A Cidade Ideal!

Publicado em:Mosaico, blog- fev 23, 2011 Nenhum comentário

Não li Thomas More, mas de utopias entendemos. Afinal sonhávamos que “the war is over”, teóricos da sociedade utópica que Corbusier sonhou, Lúcio Costa planejou… Porém assistimos incrédulos, há quatro décadas o crescimento tresloucado das megalópolis do planeta tendo como  clímax a derrubada das torres gêmeas.

Confesso que tremi. Dá um frio na barriga só de imaginar o horror!

Trememos nas bases quando nos falam do prumo do Maria Feliciana, torre altíssima no Centro de Aracaju, ou lembramos do elevado Paulo de Frontin, sem falar do Edifício Palace do Sérgio Naya .

E nos perguntamos o porquê desse modelo de cidade? Até quando vamos construir ratoeiras humanas? O que serão dessas estruturas de concreto daqui a cem anos, duzentos anos? Quanto tempo nos darão, os construtores, de garantia?

É verdade que as grandes cidades com suas torres modernas, símbolo de poderio tecnológico, sempre povoarão o imaginário humano. Afinal, quem não se seduziu por Time Square?

Nunca vou esquecer quando meu pai nos levava aos domingo pela manhã nas Avenidas Rio Branco e Presidente Vargas no Rio, para ver aqueles edifícios altíssimos que nós olhávamos extasiados. Então lembro das cidades em que vivi!

Aos sete anos fomos de Lagarto para o Rio. Além do choque cultural e das delícias do anonimato… Botafogo, Ipanema! Dia de Cosme e Damião crianças correndo pelas ruas de porta em porta ganhando doces. Eram os idos de sessenta e sete com seus festivais de música, passeatas, sequestros e a primeira copa do mundo, 1970, ninguém esquece … Depois vivi a Aracaju dos anos setenta, Rio e  São Paulo nos oitenta, Salvador e Aracaju nos noventa respectivamente..

Mas jamais esquecerei  de Ipanema e  Arpoador, bossa nova, rock e  Circo Voador. Como dizia o Jobim todos deveriam ter o direito de pelo menos uma vez na vida morar em Ipanema.

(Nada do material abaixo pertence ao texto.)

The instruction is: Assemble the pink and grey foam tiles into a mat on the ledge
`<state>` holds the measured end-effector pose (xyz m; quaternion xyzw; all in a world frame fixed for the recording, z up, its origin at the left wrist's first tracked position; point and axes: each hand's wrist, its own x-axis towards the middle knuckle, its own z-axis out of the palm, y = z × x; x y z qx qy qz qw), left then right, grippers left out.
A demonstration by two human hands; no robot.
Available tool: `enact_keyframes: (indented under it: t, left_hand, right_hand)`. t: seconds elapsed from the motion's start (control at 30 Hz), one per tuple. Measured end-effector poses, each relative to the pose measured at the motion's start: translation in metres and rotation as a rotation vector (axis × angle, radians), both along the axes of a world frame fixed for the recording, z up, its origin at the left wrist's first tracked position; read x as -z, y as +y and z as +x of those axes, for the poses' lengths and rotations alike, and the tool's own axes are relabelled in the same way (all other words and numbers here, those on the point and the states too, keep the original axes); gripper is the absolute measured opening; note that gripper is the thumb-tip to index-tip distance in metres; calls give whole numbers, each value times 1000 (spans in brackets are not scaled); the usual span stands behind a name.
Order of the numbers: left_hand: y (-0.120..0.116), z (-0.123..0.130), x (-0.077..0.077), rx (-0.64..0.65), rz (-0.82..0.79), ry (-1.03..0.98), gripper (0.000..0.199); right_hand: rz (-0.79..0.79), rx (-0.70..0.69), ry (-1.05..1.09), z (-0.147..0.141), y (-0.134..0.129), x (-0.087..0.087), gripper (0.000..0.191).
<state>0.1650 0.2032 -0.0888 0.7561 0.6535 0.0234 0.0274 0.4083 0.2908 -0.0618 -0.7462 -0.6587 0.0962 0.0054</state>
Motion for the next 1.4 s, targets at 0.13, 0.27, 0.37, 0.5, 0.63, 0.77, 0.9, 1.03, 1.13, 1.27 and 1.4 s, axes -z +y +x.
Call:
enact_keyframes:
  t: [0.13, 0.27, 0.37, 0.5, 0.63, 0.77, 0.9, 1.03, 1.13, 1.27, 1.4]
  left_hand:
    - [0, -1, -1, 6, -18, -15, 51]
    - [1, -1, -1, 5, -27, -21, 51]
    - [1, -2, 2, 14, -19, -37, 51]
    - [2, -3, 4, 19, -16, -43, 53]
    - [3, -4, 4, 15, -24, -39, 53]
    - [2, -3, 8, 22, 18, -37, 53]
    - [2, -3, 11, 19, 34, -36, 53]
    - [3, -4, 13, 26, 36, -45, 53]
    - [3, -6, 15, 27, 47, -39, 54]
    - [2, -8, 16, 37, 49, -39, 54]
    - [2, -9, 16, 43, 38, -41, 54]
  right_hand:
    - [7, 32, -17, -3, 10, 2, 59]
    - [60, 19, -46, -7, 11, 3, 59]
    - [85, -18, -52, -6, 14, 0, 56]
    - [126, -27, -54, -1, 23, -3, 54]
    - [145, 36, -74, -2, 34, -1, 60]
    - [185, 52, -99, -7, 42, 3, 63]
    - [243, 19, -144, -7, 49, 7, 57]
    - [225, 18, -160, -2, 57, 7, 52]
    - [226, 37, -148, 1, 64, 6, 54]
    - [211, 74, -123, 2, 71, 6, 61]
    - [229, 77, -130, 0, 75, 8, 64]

Mas adentrei o terceiro milênio vivendo em Aracaju, um privilégio e  sem dúvida alguma o tamanho ideal de cidade. O futuro de lugares como Rio, São Paulo e até, quem diria Nova York  já conhecemos.

Porquê  não damos, então, uma guinada de 180 graus e optamos  pela a cidade  mais humana, vocação intrínseca da invenção?

Quando penso Aracaju lembro da Rua da Frente, vou do Porto D’Antas ao Mosqueiro. Se quero ver os amigos vou comer caranguejo na Atalaia, caminhar pela praia, passear no comércio. Ir do Bairro São José ao Mercado tendo o luxo de ir a pé ou de bicicleta.

Edgard Graef em “CIDADE UTOPIA” diz que  a principal função das cidades é propiciar encontros, que sem essa possibilidade a cidade fenece. Sem o bairro, a vizinhança, os amigos, a escola e a praça que graça a cidade tem?

Outro pensador urbano, Carlos Nelson, nos conta apaixonado em “QUANDO A RUA VIRA CASA” a apropriação da rua pela população  como extensão da própria casa, e nós saudosistas lembramos das cadeiras nas portas à noite, antes do advento da televisão.

Ele teorizava ainda, em diversos textos, sobre a inabilidade de usufruir as ruas, que terão os nossos futuros cidadãos criados, hoje, nas redomas de vidros dos condomínios fechados e shopings centers.

Enquanto os mineiros se reúnem nos clubs da esquina, os brasilienses se  exasperam  pela cidade projetada para automóveis com suas avenidas de difícil travessia Niemeyer tira um sarro: “Não há uma rua para se caminhar, encontrar um amigo ao acaso. O que eu gosto mesmo é do Rio. Gosto daquela confusão, de todos aqueles problemas. A vida é assim.”

É, existem modelos a perseguir, mas a cidade  precisa urgentemente resgatar a sua dimensão humana. O que podemos fazer? Questionam os incautos: – A violência urbana existe e nas mais perversas formas. No terceiro mundo assaltos, sequestros, e no primeiro homens bombas.

Mas será que o problema é mesmo das cidades? Um dos seus malefícios inevitáveis, o outro lado da moeda do seu crescimento? Ou apenas reflexo da exclusão social, racial e religiosa, da má distribuição da riqueza que as transformou em local de risco?

E assim prosseguimos pensando:

Quem nasceu primeiro o ovo  ou a galinha?